Records from a dataset:
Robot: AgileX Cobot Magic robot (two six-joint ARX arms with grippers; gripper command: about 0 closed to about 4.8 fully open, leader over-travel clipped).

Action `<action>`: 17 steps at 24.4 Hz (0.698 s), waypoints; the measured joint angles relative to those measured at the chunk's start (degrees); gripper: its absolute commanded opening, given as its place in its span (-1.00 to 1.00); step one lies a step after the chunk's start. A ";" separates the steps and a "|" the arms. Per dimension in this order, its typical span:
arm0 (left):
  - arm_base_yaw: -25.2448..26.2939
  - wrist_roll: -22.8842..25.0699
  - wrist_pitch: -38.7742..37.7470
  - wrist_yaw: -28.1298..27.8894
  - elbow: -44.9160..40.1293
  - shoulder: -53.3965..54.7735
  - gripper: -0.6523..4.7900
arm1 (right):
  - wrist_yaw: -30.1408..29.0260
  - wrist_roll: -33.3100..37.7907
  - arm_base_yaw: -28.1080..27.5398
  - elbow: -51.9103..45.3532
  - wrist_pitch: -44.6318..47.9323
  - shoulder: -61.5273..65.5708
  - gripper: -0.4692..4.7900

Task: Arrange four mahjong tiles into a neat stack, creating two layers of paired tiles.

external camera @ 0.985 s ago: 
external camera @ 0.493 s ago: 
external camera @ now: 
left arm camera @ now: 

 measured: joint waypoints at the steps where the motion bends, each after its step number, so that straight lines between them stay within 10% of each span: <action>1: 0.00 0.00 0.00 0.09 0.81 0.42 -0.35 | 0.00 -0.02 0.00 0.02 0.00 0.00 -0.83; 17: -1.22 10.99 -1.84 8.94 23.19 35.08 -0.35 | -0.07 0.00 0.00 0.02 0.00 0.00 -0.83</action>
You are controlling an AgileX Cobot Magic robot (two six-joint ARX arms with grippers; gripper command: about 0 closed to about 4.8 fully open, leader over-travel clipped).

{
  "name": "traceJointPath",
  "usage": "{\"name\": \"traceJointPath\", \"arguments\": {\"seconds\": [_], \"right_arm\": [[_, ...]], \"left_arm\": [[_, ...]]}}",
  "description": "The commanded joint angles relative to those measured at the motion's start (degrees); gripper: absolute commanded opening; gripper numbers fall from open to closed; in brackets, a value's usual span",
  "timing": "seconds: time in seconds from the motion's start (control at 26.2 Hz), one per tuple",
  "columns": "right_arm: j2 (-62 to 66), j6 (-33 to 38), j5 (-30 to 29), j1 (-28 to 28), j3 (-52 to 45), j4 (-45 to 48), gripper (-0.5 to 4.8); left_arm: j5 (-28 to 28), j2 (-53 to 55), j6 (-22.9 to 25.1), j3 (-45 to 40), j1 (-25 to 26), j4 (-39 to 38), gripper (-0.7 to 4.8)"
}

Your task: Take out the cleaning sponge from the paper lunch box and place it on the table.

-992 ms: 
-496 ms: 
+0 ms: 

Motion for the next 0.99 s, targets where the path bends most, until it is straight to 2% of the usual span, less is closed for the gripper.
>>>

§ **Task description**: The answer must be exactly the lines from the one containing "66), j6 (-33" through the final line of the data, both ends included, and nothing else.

§ **Answer for the task**:
  "columns": "right_arm: j2 (-62 to 66), j6 (-33 to 38), j5 (-30 to 29), j1 (-28 to 28), j3 (-52 to 45), j4 (-45 to 48), gripper (-0.5 to 4.8); left_arm: j5 (-28 to 28), j2 (-53 to 55), j6 (-22.9 to 25.1), j3 (-45 to 40), j1 (-25 to 26), j4 (-39 to 38), gripper (-0.7 to 4.8)"
}

Your task: Take out the cleaning sponge from the paper lunch box and place it on the table.

-992 ms: 
-496 ms: 
+0 ms: 

Motion for the next 0.99 s, targets where the path bends most, until it is straight to 2% of the usual span, less is closed for the gripper.
>>>

Thus the exercise is complete.